Text manipulation in OS X 10.6 Snow Leopard
New Contextual Menus in OS X Snow Leopard from Jim Gardner on Vimeo.
How to manipulate addresses and text in OS X 10.6
New Contextual Menus in OS X Snow Leopard from Jim Gardner on Vimeo.
How to manipulate addresses and text in OS X 10.6
Much has been written about OS X 10.6 Snow Leopard being not so much a revolutionary new Operating System as more of a gradual, natural evolution of the Mac we already know and love.
This might seem like a fancy way of saying, “no new features”. But dig a little deeper and it soon becomes clear that Snow Leopard is more than just a few tweeks here and there which only Developers can gain from.
Under-the-hood improvements to the system architecture, mean that we ordinary users can look forward to much greater stability and more functionality. Chief among these improvements is a much needed overhaul of the Services menu.
In their marketing and promo, Apple have made something of a tradition of downplaying the in-depth, more technical aspects of their products, in favour of presenting a cleaner image of an easy to use system. While this is true, and there are some sound reasons for taking this approach, occasionally this “less is more” approach to marketing has frustrated long-time Mac-heads (like me), who think Apple would do well now and then to simply tell it like it is and compare OS X’s like-for-like features with their Microsoft Windows equivalents.
The latest incarnation of the Services menu, in OS X Snow Leopard, and the way it hooks into Automator, is a perfect example of something we dyed in the wool users would shout about a lot more, were we in charge of Apple’s advertising department–not least because there is no feature-for-feature comparison built-into any version of MS Windows currently shipping which comes close to this level of work-flow customisation.
The unique selling point of Services, is that anyone can add or edit their own task to a contextual menu, available throughout the Operating System, no matter which application is currently active. OK, not the most catchy of billboard slogans, but when you see what you can do with Services, you’ll wonder how you ever managed without it.
History
The Services menu is one of the many revolutionary features of OS X which were inherited from the way ahead of its time Nextstep, an object-oriented, multitasking operating system developed by NeXT Computer, a company which Apple acquired in 1996, which also lead to NeXT Computer founder Steve Jobs returning as CEO of Apple.
The purpose of Services is to have a set of commonly used system level tasks available to all applications, regardless of which application is currently active. This can be as basic or as advanced a task as the user would like.
So, for example, if you want to add a bullet point to a text selection or alphabetise a list of names, you simply navigate to the Services menu or hit a keyboard short-cut and no matter which application you happen to be using, Services will carry out this task.

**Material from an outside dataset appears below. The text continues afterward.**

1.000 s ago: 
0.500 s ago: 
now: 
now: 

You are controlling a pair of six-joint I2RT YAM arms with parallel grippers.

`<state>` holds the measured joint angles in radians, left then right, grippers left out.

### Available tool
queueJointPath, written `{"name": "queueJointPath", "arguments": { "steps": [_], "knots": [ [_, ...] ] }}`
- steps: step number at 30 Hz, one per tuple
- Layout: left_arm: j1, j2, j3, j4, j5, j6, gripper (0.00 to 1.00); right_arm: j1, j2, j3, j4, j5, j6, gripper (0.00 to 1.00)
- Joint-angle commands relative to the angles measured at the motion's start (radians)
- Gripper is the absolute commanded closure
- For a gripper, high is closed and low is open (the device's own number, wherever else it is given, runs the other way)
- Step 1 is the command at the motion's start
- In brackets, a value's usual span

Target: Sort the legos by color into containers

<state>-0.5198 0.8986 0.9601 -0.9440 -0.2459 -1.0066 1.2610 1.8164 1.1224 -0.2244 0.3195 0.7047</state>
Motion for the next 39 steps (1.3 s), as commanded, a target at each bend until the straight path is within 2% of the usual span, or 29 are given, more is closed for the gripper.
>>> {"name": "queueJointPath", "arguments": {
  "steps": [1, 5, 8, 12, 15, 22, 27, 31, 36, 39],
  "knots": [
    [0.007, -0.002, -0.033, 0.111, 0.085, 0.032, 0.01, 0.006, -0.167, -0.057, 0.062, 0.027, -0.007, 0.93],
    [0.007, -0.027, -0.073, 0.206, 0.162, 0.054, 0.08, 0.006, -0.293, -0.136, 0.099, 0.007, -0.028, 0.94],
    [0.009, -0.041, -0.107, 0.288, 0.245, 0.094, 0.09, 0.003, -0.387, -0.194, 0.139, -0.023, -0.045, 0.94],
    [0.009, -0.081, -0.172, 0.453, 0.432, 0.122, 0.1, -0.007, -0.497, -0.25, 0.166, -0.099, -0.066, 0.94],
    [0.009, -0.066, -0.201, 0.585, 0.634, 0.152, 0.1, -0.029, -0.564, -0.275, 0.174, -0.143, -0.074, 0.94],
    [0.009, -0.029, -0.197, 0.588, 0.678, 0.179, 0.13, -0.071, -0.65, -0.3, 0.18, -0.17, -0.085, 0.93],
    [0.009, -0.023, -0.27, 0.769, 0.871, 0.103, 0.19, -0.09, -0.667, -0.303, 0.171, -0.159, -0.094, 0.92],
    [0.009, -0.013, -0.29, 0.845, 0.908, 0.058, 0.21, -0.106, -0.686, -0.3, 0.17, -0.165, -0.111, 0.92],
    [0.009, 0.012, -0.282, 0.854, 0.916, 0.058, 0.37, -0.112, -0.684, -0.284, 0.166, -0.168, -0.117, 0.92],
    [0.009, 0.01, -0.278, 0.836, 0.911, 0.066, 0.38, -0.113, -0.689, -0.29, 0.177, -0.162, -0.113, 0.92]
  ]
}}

Similarly, if you want to view an entire content rich presentation as it would appear on an iPhone and the three main web browsers simultaneously, Services you have either written yourself, or downloaded and customised to suite, are there to help you out.
In practise, however, Services in previous versions of OS X, have been located in cluttered and esoterically labelled nested menus, with keyboard short-cuts that sometimes conflicted with those already assigned to another task in the application currently running. So Services became largely neglected–despite that they clearly showed potential as a time saving asset to workflow.
Action!
In OS X 10.6 Snow Leopard, the Services menu is now available from within the Action menu in the Finder. It is also contextual, meaning only Services which are relevant to the current selection are shown. This has had a dramatic effect on cleaning up the look of the menu as well as enabling a much tighter integration with Automator Action Scripts.
What’s especially neat about this, is that this replaces the similarly powerful but just as neglected Automator Actions Contextual Menu, when right-clicking a selection. Now, in place of the Actions Menu, you can see only Automator Services which are relevant to the file type, or selection you currently have highlighted.
The original system wide Services menu is still available in the Application Menu, at the top left of the screen, next to the Apple Menu. This is also where you will find the new Services Preferences Pane, which is a sub-category of the revamped Keyboard Preferences.
Video
Sal Saghoain is one of the lead developers at Apple who gave the world Automator and AppleScript.
In this series of demos, with Alex Lindsey, Sal shows us how the much neglected Services menu, in OS X Snow Leopard, has been updated into a slick new way to bring dynamic content into the Finder and other applications we use everyday.
http://www.pixelcorps.tv/macbreak235 – Part 1
http://www.pixelcorps.tv/macbreak236 – Part 2
http://www.pixelcorps.tv/node/878 – Part 3
I’m reproducing the whole article below so subscribers to the RSS feed can read this, but you should also check out the original article here.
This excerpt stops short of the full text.